> [Given data]
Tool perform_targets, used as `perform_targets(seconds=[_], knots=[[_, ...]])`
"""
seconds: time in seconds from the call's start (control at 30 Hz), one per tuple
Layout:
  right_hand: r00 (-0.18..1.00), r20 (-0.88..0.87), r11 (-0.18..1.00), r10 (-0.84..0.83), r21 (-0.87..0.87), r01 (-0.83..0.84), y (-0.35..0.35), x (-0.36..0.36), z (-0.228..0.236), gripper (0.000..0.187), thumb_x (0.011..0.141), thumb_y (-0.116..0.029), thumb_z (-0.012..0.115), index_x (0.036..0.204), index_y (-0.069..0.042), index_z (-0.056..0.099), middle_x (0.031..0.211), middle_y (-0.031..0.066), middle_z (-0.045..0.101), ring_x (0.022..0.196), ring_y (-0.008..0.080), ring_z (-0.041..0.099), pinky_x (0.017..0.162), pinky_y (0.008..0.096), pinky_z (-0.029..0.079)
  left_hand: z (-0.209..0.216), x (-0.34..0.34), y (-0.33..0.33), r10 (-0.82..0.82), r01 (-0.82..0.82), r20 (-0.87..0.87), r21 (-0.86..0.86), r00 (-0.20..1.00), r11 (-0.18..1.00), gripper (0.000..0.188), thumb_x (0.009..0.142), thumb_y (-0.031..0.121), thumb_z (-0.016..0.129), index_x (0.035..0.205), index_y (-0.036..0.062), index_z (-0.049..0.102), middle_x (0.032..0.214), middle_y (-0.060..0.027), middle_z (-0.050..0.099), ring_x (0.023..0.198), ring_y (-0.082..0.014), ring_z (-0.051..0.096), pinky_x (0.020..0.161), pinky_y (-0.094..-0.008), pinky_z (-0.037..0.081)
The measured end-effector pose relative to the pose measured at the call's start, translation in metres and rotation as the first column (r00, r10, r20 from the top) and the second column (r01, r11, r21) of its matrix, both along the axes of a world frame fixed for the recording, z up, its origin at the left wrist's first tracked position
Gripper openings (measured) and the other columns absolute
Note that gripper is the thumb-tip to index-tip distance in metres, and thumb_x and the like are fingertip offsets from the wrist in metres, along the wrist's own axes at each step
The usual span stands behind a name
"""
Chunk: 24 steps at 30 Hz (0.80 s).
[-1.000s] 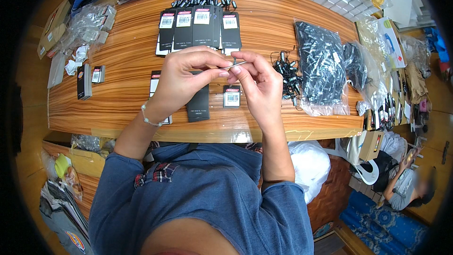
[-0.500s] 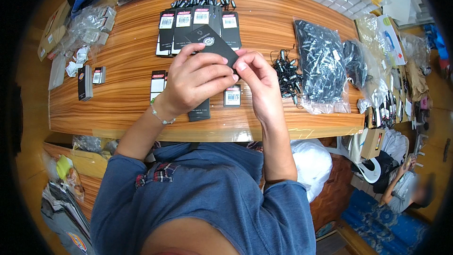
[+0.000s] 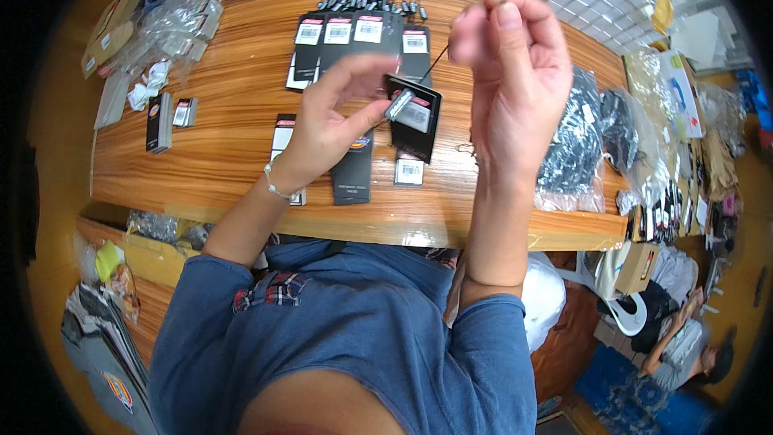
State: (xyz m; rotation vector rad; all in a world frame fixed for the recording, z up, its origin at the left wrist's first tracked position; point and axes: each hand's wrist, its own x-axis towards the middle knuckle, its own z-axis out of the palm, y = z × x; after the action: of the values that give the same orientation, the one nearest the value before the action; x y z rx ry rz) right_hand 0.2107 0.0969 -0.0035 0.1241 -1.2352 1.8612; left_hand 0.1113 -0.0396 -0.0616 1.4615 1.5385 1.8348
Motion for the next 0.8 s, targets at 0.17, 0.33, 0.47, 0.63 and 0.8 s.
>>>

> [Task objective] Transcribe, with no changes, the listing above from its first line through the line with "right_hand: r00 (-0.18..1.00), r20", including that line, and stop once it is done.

> [Finished exercise]
Tool perform_targets, used as `perform_targets(seconds=[_], knots=[[_, ...]])`
"""
seconds: time in seconds from the call's start (control at 30 Hz), one per tuple
Layout:
  right_hand: r00 (-0.18..1.00), r20 (-0.88..0.87), r11 (-0.18..1.00), r10 (-0.84..0.83), r21 (-0.87..0.87), r01 (-0.83..0.84), y (-0.35..0.35), x (-0.36..0.36), z (-0.228..0.236), gripper (0.000..0.187), thumb_x (0.011..0.141), thumb_y (-0.116..0.029), thumb_z (-0.012..0.115), index_x (0.036..0.204), index_y (-0.069..0.042), index_z (-0.056..0.099), middle_x (0.031..0.211), middle_y (-0.031..0.066), middle_z (-0.045..0.101), ring_x (0.022..0.196), ring_y (-0.008..0.080), ring_z (-0.041..0.099), pinky_x (0.017..0.162), pinky_y (0.008..0.096), pinky_z (-0.029..0.079)

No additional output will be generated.